WHAT TO WORK ON: Output the line with "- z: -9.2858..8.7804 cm" and every line below it until the listing ends, exactly as written and with nothing added.

○ ○ ○ ○ ○

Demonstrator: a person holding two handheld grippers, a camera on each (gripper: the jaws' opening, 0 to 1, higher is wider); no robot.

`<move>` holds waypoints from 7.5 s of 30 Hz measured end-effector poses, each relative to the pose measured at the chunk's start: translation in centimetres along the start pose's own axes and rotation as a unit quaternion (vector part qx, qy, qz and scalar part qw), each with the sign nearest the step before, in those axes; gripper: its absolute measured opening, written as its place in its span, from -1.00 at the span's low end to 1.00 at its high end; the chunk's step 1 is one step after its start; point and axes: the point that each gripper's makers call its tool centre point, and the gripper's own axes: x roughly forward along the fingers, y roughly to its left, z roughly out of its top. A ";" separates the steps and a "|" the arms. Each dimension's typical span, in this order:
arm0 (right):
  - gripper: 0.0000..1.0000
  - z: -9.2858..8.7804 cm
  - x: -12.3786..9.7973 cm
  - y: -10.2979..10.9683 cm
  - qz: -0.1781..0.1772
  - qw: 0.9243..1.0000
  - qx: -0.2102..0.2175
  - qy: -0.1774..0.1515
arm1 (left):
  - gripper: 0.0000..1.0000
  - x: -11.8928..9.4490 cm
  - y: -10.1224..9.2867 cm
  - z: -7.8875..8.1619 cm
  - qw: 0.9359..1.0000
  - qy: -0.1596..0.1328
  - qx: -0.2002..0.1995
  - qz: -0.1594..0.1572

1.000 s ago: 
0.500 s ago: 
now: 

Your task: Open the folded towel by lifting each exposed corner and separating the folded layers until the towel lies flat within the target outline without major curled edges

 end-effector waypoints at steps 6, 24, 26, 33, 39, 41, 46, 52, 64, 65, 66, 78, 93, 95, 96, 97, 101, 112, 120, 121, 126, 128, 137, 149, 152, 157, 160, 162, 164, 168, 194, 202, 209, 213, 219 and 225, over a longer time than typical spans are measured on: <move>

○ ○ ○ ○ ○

EXPECTED ANSWER:
  - z: -9.2858..8.7804 cm
  - x: -12.3786..9.7973 cm
  - y: -10.2979..10.9683 cm
  - qz: -0.1781..0.1772
  - qw: 0.9243..1.0000
  - qx: -0.2102..0.2175
  - qy: -0.1774..0.1515
arm1 (left):
  - gripper: 0.0000..1.0000
  - x: -11.8928..9.4490 cm
  - y: -10.1224..9.2867 cm
  - z: -7.8875..8.1619 cm
  - qw: 0.9359..1.0000
  - qy: -0.1596..0.1328
  - qx: -0.2002..0.1995
  - qz: -0.1594..0.1572

1.000 s ago: 
0.500 s ago: 
now: 

Your task: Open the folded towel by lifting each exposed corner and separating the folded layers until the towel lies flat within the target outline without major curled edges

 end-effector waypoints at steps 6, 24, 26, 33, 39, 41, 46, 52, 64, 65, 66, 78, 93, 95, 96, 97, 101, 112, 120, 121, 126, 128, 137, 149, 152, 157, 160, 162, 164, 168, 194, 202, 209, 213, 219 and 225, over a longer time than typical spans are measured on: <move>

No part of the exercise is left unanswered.